Pull every line containing the word "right" out of the material below.

**DATA EXCERPT**
================================

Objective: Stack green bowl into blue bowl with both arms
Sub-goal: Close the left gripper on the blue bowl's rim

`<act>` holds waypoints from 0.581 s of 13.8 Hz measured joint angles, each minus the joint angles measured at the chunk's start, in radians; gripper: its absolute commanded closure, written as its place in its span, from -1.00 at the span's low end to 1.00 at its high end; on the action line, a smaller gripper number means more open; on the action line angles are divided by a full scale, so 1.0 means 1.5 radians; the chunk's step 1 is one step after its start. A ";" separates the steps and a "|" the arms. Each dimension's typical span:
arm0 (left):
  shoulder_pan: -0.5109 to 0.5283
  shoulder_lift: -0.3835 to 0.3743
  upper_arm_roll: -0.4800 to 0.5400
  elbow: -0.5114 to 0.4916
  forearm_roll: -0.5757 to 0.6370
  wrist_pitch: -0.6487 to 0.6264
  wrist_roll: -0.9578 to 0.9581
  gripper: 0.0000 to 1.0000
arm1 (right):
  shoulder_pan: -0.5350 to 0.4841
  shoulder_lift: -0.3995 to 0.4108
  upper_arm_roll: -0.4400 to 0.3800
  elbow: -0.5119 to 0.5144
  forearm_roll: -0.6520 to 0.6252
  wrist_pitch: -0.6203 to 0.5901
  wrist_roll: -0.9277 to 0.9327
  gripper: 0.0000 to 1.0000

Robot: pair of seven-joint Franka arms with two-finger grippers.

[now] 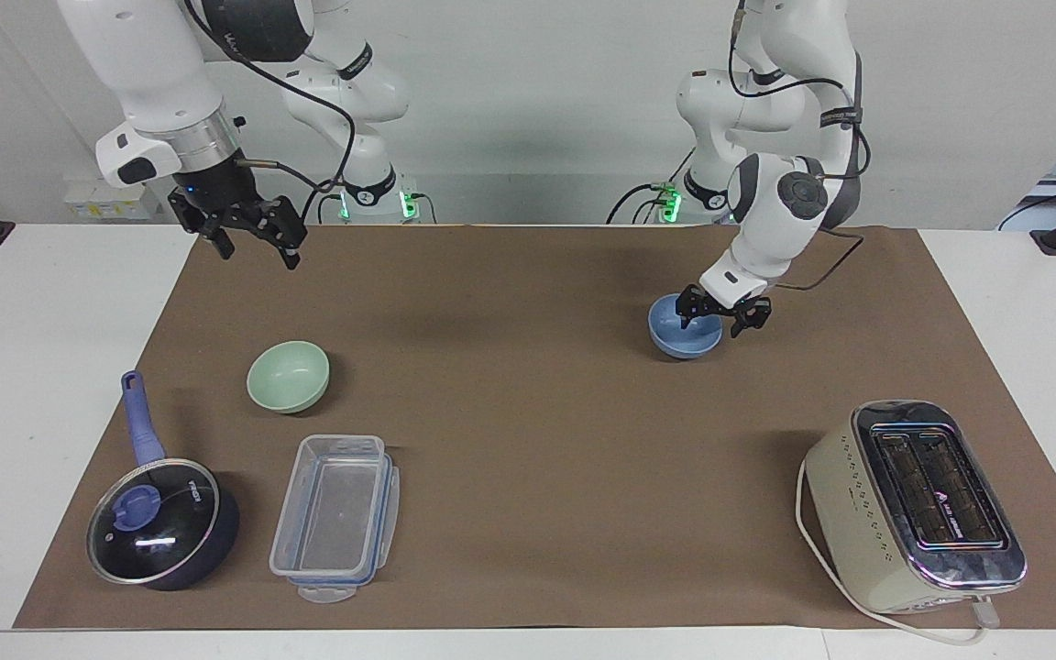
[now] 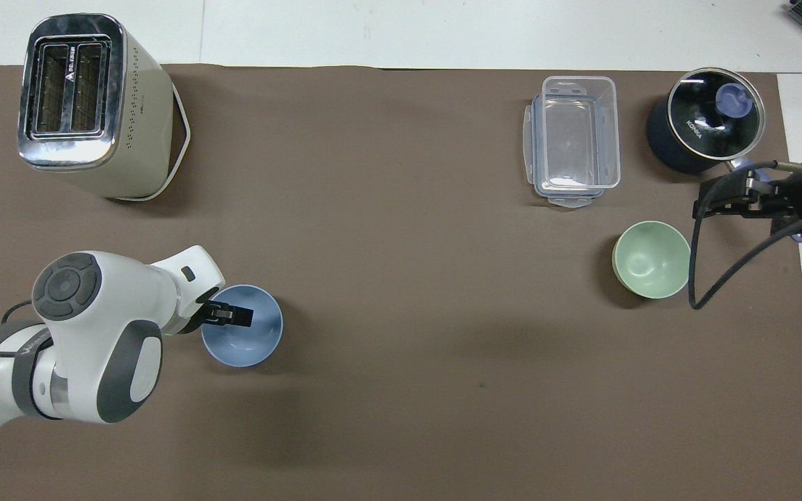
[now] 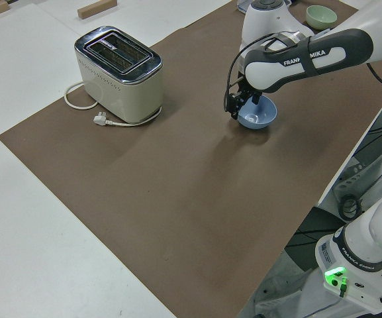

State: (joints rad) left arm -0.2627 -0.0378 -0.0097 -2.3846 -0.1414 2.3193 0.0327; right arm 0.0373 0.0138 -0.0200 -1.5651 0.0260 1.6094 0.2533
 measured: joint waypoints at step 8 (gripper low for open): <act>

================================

**TASK SOLUTION**
arm1 (right):
State: (joints rad) left arm -0.2627 -0.0378 -0.0097 -2.3846 -0.1414 2.3193 0.0327; right arm 0.0373 0.0138 -0.0200 -1.5651 0.0260 1.6094 0.2533

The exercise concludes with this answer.